El Heraldo (Colombia)

De la envidia a la felicidad

- Por Catalina Rojano O. @cataredact­a

¿Eres feliz?... Pregunta simple y a la vez compleja. Probableme­nte nos cuestionam­os casi a diario sobre el verdadero sentido de la felicidad; a lo mejor, no de forma consciente, mientras criticamos vorazmente lo que somos en materia y en esencia, casi siempre mirando hacia los lados y encontrand­o en los demás mucho de eso que deseamos ser o tener nosotros. Es así como la envidia, o el sexto pecado capital, florece cuando fijamos la atención más en la vida, proyectos y logros de otras personas, sintiendo una profunda tristeza y un angustioso pesar por ello, como si el bien ajeno se constituye­ra en el peor de nuestros males.

Envidia: emulación o deseo de algo que no se posee… ¿Quién en el mundo tiene todo lo que desea? Ni siquiera Dios, a juzgar por la forma como la humanidad vive. Porque nadie en la Tierra ha alcanzado los altos estándares que emanan de lo divino y que nos empequeñec­en desde que nacemos; desde que empezamos a escuchar que fuimos creados a imagen y semejanza de un ser inimitable, en cierto modo, porque no ha sido visto por ninguno y, por ende, se le desconoce.

Y es que hasta Dios es envidiado. Cuántos, como Donald Trump, no deliran por tener su poder. Cuántos, como los extremista­s, no matan simplement­e por hacer su voluntad. Cuántos, como Nerón, no juegan a ser “Dios” en el nombre de objetivos egoístas y absurdos. Y cuántos no creen serlo para imponer “control y justicia” en un mundo en el que ni el mismísimo Dios ha podido ejercer control y justicia en cientos de millones de años…

Según Friedrich Nietzsche, «el hombre es algo que debe ser superado», de ahí su idea del ‘superhombr­e’, de ahí a que luchemos siempre por superarnos, en el más noble de los sentidos, a nosotros mismos, antes que a los demás.

Sin embargo, como el mismo Nietzsche lo expresara, el hombre también es «una cuerda sobre un abismo». Somos esa cuerda sobre la que transitan deseos, temores, inconformi­dades, dificultad­es y milagros.
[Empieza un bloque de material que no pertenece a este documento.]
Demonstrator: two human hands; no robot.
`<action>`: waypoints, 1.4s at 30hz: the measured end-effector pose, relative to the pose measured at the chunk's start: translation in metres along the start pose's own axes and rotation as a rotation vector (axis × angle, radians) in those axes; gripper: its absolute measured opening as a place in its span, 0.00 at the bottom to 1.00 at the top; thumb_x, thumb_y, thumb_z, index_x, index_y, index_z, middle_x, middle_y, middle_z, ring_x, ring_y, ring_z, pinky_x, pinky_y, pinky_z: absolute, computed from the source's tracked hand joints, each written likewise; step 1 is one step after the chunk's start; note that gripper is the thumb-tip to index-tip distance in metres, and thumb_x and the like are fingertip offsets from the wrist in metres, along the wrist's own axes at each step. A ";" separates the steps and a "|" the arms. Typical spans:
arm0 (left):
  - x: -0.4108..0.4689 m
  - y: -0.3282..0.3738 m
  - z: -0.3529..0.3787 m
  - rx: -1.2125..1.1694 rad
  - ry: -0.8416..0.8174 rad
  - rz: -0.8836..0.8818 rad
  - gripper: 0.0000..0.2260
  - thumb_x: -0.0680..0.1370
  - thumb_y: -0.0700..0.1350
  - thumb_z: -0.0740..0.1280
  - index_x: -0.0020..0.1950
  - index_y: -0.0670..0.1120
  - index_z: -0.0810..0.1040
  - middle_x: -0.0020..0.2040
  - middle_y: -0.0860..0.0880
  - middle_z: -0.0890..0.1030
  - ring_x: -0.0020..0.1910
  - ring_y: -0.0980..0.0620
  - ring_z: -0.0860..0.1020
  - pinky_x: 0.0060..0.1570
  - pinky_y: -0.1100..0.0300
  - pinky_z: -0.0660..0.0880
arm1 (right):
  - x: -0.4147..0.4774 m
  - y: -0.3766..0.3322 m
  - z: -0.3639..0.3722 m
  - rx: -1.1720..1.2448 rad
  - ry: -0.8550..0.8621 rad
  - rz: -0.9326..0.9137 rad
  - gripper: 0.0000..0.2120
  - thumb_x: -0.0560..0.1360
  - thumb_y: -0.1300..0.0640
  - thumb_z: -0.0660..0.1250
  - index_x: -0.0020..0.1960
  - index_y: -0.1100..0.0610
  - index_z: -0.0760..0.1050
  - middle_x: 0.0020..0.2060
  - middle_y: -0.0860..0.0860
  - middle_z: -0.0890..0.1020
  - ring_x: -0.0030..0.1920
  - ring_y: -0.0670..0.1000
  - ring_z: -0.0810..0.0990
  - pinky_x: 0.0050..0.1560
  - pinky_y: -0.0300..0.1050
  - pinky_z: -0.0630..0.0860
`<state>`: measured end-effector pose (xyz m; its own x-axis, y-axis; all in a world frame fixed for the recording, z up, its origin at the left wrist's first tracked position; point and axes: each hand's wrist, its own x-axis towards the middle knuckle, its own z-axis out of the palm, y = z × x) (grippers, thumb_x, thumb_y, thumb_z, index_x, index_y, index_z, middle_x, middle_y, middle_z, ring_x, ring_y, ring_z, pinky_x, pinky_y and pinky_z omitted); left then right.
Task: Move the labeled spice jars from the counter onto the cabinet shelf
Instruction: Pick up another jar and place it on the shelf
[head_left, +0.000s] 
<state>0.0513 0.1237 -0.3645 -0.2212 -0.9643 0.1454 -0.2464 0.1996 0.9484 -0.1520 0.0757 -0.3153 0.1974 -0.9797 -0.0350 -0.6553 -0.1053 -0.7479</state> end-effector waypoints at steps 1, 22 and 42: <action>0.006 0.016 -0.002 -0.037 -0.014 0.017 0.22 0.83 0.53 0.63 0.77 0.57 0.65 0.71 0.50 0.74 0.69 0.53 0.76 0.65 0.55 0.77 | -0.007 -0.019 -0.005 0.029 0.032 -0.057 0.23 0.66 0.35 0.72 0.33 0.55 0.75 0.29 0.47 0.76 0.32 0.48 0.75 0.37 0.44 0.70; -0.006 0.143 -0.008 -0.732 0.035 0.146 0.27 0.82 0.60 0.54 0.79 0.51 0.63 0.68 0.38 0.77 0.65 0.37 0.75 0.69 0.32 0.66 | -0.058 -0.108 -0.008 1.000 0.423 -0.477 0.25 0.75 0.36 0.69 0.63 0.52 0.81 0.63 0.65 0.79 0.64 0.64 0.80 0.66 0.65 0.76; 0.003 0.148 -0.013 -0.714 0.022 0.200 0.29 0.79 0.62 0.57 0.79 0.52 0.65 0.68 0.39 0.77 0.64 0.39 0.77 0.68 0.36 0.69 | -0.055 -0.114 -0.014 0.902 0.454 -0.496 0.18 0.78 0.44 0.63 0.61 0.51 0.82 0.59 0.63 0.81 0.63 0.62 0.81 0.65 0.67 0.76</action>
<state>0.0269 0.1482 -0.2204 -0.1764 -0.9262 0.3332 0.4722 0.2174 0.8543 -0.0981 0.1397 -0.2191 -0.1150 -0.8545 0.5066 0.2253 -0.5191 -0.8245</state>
Y el abismo, la necedad de echar el ojo en lo que no nos compete, en eso que nos hace sentir chicos mientras vemos cómo los otros se hacen grandes. La envidia no es más que un abismo.

En cierto modo, los seres humanos no solo somos producto de lo que pensamos, sino también de lo que decimos. Los romanos creían que la felicidad de cada criatura dependía de algunas palabras que los dioses decían en el momento de su nacimiento; de manera que el destino del recién nacido era signado a partir de la ‘dicta’ (la cosa dicha). De ahí que el término «dicha», provenient­e del verbo «decir», se relacione con alegría, felicidad y buena suerte. Pregunto entonces: ¿qué tanto asociamos la dicha con lo que vemos en nosotros mismos? o ¿hasta qué punto somos “felices” al compararno­s con los demás?

No despreciem­os lo bello de nuestra vida mientras anhelamos lo de los demás. No nos sintamos desdichado­s ante la dicha del otro, porque esa será por siempre nuestra desgracia. No nos saboteemos entendiend­o la felicidad de los demás como nuestro fracaso porque, al final, la felicidad no es más que un estado de gozo que nosotros mismos nos permitimos vivir o no.